All of the data is to be repeated verbatim.

───── Data extracts

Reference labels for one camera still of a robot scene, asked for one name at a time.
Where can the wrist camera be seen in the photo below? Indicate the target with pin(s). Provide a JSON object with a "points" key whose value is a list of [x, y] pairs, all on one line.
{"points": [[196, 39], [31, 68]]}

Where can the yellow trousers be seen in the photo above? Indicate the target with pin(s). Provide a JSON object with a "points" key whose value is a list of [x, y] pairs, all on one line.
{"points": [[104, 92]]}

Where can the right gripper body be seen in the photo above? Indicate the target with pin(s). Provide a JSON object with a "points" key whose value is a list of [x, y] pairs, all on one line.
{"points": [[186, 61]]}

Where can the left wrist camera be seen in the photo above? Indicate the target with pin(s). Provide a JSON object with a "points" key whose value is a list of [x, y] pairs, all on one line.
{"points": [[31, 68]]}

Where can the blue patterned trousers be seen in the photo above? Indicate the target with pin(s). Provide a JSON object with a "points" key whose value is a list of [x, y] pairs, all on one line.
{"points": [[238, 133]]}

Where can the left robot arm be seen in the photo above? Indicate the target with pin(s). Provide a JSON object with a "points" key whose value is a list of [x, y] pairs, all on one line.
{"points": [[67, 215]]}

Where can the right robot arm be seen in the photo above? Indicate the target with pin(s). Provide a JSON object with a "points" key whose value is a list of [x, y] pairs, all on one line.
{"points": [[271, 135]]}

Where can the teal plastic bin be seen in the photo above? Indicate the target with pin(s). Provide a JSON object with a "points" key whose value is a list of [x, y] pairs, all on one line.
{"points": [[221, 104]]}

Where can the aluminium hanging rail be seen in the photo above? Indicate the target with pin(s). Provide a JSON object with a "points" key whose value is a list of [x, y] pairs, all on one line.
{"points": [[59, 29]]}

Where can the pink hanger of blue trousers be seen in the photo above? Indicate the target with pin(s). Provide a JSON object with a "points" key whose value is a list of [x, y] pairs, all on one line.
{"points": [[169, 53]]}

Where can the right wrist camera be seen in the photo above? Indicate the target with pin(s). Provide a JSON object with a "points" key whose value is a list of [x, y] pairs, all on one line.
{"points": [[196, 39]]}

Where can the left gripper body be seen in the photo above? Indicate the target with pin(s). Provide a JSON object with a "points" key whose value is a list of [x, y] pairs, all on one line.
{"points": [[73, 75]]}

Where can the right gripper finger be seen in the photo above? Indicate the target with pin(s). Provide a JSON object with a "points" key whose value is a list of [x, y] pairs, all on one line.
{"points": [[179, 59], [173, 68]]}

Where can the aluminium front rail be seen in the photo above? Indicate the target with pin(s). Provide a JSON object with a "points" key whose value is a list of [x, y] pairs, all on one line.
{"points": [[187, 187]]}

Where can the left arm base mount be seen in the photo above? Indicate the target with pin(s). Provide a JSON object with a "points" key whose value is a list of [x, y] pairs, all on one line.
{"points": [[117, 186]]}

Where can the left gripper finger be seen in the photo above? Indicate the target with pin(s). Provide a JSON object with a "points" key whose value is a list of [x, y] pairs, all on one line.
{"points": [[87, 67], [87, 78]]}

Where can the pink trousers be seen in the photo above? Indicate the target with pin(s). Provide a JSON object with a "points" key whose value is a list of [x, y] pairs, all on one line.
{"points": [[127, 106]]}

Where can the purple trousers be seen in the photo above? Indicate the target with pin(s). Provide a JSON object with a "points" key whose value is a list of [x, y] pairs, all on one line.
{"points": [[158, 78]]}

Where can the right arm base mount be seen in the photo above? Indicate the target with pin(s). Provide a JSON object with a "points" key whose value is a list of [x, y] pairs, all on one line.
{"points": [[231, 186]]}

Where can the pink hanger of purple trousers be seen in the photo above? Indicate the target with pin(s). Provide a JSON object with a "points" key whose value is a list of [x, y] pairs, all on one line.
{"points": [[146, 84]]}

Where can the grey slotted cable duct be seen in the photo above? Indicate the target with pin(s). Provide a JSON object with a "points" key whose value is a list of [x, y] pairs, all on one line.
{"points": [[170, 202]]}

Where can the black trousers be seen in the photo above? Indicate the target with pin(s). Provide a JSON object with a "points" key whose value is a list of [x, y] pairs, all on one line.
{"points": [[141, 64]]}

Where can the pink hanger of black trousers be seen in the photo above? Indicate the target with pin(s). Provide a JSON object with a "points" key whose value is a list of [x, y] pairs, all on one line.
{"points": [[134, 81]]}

──────────

Output for this task →
Reference labels for one camera still of a robot scene, asked for one name at a time.
Where can the wrist camera be seen in the photo below? Indicate the target with pin(s). Provide a JSON object with a "points" key whose value is a list of [x, y] pairs, all on one line.
{"points": [[196, 39], [31, 68]]}

Where can the yellow trousers be seen in the photo above? Indicate the target with pin(s). Provide a JSON object with a "points" key whose value is a list of [x, y] pairs, all on one line.
{"points": [[104, 92]]}

Where can the right gripper body be seen in the photo above? Indicate the target with pin(s). Provide a JSON object with a "points" key whose value is a list of [x, y] pairs, all on one line.
{"points": [[186, 61]]}

Where can the left wrist camera be seen in the photo above? Indicate the target with pin(s). Provide a JSON object with a "points" key whose value is a list of [x, y] pairs, all on one line.
{"points": [[31, 68]]}

Where can the blue patterned trousers be seen in the photo above? Indicate the target with pin(s). Provide a JSON object with a "points" key whose value is a list of [x, y] pairs, all on one line.
{"points": [[238, 133]]}

Where can the left robot arm be seen in the photo above? Indicate the target with pin(s). Provide a JSON object with a "points" key whose value is a list of [x, y] pairs, all on one line.
{"points": [[67, 215]]}

Where can the right robot arm be seen in the photo above? Indicate the target with pin(s). Provide a JSON object with a "points" key whose value is a list of [x, y] pairs, all on one line.
{"points": [[271, 135]]}

Where can the teal plastic bin be seen in the photo above? Indicate the target with pin(s). Provide a JSON object with a "points" key whose value is a list of [x, y] pairs, all on one line.
{"points": [[221, 104]]}

Where can the aluminium hanging rail be seen in the photo above? Indicate the target with pin(s). Provide a JSON object with a "points" key whose value is a list of [x, y] pairs, all on one line.
{"points": [[59, 29]]}

Where can the pink hanger of blue trousers be seen in the photo above? Indicate the target with pin(s). Provide a JSON object with a "points" key whose value is a list of [x, y] pairs, all on one line.
{"points": [[169, 53]]}

Where can the right wrist camera be seen in the photo above? Indicate the target with pin(s). Provide a JSON object with a "points" key whose value is a list of [x, y] pairs, all on one line.
{"points": [[196, 39]]}

Where can the left gripper body be seen in the photo above? Indicate the target with pin(s). Provide a JSON object with a "points" key whose value is a list of [x, y] pairs, all on one line.
{"points": [[73, 75]]}

Where can the right gripper finger be seen in the photo above? Indicate the target with pin(s). Provide a JSON object with a "points" key whose value is a list of [x, y] pairs, all on one line.
{"points": [[179, 59], [173, 68]]}

Where can the aluminium front rail be seen in the photo above? Indicate the target with pin(s). Provide a JSON object with a "points" key whose value is a list of [x, y] pairs, all on one line.
{"points": [[187, 187]]}

Where can the left arm base mount be seen in the photo above? Indicate the target with pin(s). Provide a JSON object with a "points" key whose value is a list of [x, y] pairs, all on one line.
{"points": [[117, 186]]}

Where can the left gripper finger be seen in the photo above? Indicate the target with pin(s). Provide a JSON object with a "points" key whose value is a list of [x, y] pairs, all on one line.
{"points": [[87, 67], [87, 78]]}

Where can the pink trousers be seen in the photo above? Indicate the target with pin(s). Provide a JSON object with a "points" key whose value is a list of [x, y] pairs, all on one line.
{"points": [[127, 106]]}

Where can the purple trousers be seen in the photo above? Indicate the target with pin(s). Provide a JSON object with a "points" key whose value is a list of [x, y] pairs, all on one line.
{"points": [[158, 78]]}

Where can the right arm base mount be seen in the photo above? Indicate the target with pin(s). Provide a JSON object with a "points" key whose value is a list of [x, y] pairs, all on one line.
{"points": [[231, 186]]}

Where can the pink hanger of purple trousers be seen in the photo above? Indicate the target with pin(s). Provide a JSON object with a "points" key whose value is a list of [x, y] pairs, all on one line.
{"points": [[146, 84]]}

Where can the grey slotted cable duct be seen in the photo above? Indicate the target with pin(s). Provide a JSON object with a "points" key whose value is a list of [x, y] pairs, all on one line.
{"points": [[170, 202]]}

Where can the black trousers be seen in the photo above? Indicate the target with pin(s). Provide a JSON object with a "points" key whose value is a list of [x, y] pairs, all on one line.
{"points": [[141, 64]]}

Where can the pink hanger of black trousers be seen in the photo above? Indicate the target with pin(s). Provide a JSON object with a "points" key whose value is a list of [x, y] pairs, all on one line.
{"points": [[134, 81]]}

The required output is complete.